By Adrian Pitches
BBC environment correspondent
It has been called the eighth continent because of its unique wildlife which has evolved in isolation for 165 million years. But Madagascar's biodiversity - including 50 kinds of lemur - is under acute threat from slash-and-burn agriculture in what is one of the poorest countries on Earth.
Lac Kinkony: A "magical experience"
The island has already lost at least 80% of its original forest cover, with over half this loss in the last 100 years.
Now, Madagascar has moved to protect its priceless wildlife (three-quarters of the estimated 200,000 plant and animal species are found nowhere else) and has identified the additional forests and wetlands that will more than treble the area of nature reserves from 1.7 million hectares to 6 million ha by 2008.
This will fulfil the pledge made by President Marc Ravalomanana at the World Parks Congress in Durban in September 2003.
A coalition of conservation groups has worked with the Malagasy government to make the Durban Vision a reality and one of the lead partners, the Worldwide Fund for Nature (WWF), has confirmed that the future network of protected areas has now been drawn up.
"We've identified all of the six million hectares of priority areas," said WWF's representative in Madagascar, Jean Paul Paddack.
He said the plan was to increase Madagascar's total area of national parks to 2.4 million hectares from the present 1.7 million with the remainder of the six million ha made up of marine areas, wetlands, marshes and forest which will be given a formal conservation status.
The government is devolving ownership of public land to local communities so they can manage the forests and wetlands where they live. Slash-and-burn farming, "tavy" in Malagasy, has been banned. But besides the stick, the government is offering an attractive carrot - revenue from ecotourism.
The BBC News website made the first ecotourist visit to one of these soon-to-be protected areas in the remote north-west of Madagascar.
The Mahavavy Delta is a 2,500 sq km complex of lakes, rivers and marshes which is home to five threatened bird species, including the critically endangered Sakalava Rail (Amaurornis olivieri - a bird like the Moorhen) of which there are probably fewer than 200 left.
The largest lake in the region is Lac Kinkony. The people who live on its shores fish the lake with nets thrown from small pirogues (canoes) while the lake margins have been converted to paddy fields.

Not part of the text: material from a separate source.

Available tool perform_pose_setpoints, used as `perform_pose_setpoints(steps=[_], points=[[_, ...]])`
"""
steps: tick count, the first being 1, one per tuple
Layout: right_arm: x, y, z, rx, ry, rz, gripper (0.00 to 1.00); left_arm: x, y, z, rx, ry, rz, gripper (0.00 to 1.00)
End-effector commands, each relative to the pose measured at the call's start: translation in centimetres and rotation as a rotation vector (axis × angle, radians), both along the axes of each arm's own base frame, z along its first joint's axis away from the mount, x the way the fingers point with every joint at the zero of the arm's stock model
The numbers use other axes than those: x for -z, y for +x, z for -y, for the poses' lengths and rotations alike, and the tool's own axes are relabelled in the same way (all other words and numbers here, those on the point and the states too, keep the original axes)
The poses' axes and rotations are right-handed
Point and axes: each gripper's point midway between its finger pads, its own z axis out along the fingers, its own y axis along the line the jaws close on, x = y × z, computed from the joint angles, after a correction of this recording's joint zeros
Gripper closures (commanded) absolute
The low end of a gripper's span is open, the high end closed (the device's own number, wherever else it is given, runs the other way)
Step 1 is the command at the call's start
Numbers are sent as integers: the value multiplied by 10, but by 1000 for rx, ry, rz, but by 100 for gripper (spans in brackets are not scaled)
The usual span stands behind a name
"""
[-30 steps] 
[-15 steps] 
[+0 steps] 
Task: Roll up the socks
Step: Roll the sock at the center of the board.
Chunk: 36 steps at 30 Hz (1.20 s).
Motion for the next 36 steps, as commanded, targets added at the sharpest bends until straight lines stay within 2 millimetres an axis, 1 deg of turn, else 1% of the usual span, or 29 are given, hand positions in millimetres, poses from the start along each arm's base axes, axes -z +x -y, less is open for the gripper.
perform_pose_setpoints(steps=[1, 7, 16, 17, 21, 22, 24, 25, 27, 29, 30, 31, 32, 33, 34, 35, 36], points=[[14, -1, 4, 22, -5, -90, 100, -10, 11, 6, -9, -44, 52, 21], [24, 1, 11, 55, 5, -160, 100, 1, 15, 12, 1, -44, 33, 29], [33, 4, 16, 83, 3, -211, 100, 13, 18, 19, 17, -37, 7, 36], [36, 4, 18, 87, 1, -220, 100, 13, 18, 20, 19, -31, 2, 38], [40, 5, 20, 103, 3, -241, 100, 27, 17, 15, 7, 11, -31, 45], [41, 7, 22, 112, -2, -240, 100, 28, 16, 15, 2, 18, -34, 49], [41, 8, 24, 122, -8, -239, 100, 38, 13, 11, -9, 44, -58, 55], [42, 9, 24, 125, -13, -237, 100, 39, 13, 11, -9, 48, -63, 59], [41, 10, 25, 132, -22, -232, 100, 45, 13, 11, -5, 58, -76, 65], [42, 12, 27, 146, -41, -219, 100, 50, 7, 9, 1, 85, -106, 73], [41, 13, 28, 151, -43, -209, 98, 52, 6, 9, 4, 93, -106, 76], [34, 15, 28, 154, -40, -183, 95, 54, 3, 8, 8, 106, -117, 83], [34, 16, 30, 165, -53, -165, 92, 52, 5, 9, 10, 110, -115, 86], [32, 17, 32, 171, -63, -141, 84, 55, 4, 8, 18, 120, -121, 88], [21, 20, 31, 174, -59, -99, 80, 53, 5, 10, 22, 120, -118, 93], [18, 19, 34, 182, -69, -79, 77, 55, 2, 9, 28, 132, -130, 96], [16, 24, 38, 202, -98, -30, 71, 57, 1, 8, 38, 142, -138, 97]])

Rice is the staple diet of the Malagasy who are the world's greatest per capita consumers of rice, eating on average half a kg per day.
Indeed, land clearance for rice production has removed most of Madagascar's forest.
In the wetlands, reedbeds are also cleared for rice cultivation.
Birdlife International has made the Mahavavy Delta its key priority in Madagascar. The UK-based conservation group says that local people are determined to manage their wetlands sustainably, conserving their biodiversity. But they need help, which BirdLife is providing thanks to birdwatchers in Britain.
The British Birdwatching Fair is the biggest annual gathering of its kind. Almost 20,000 birdwatchers converge on Rutland Water in England's East Midlands for a weekend of events and to buy goods and services relating to their hobby.
The Sakalava Rail (Image: Marc Rabenandrasana/BirdLife Madagascar Programme)
The £160,000 proceeds of the 2003 Birdfair went to Birdlife's Saving Madagascar's Fragile Wetlands Appeal and that money is now being spent in Madagascar.
Birdlife staff have conducted fieldwork and started working with communities in the Mahavavy area.
Local support for conservation is very strong, as people are aware that current regulations are being flouted, particularly hunting and over-fishing.
The new ecotourism circuit from the regional capital of Mahajanga will demonstrate to the local people the long-term value of saving their wetlands and raise their profile nationally and internationally.
The journey to Lac Kinkony from Mahajanga involves a ferry trip across the Betsiboka estuary, then a rough overland trip by bush taxi to the Mahavavy River.
Finally, it is a three-hour trip upriver by pirogue (the river has resident crocodiles) and then a further two hours across Lac Kinkony.
The huge reedbeds on the western shore are home to a dozen species of heron, jacanas, wildfowl - and the Sakalava Rail.
Birdwatchers will now flock to this remote corner of a remote island to see the mythical moorhen - and will pay local people to be boatmen, guides and cooks at a lakeside campsite.
The island is famous for its lemurs
It is a magical experience to paddle a pirogue as the sun sets over the lake and the Milky Way appears in the vast Southern Hemisphere sky.
Marc Rabendrasana, of Birdlife, told the BBC News website: "This lake is a special place and the local people now know that they have a special bird living here because you have come to see it."
The Malagasy government now hope that the bold move to treble the network of protected areas will boost the number of ecotourists beyond the 2004 target of 200,000 visitors and bring much-needed hard currency to a very poor country.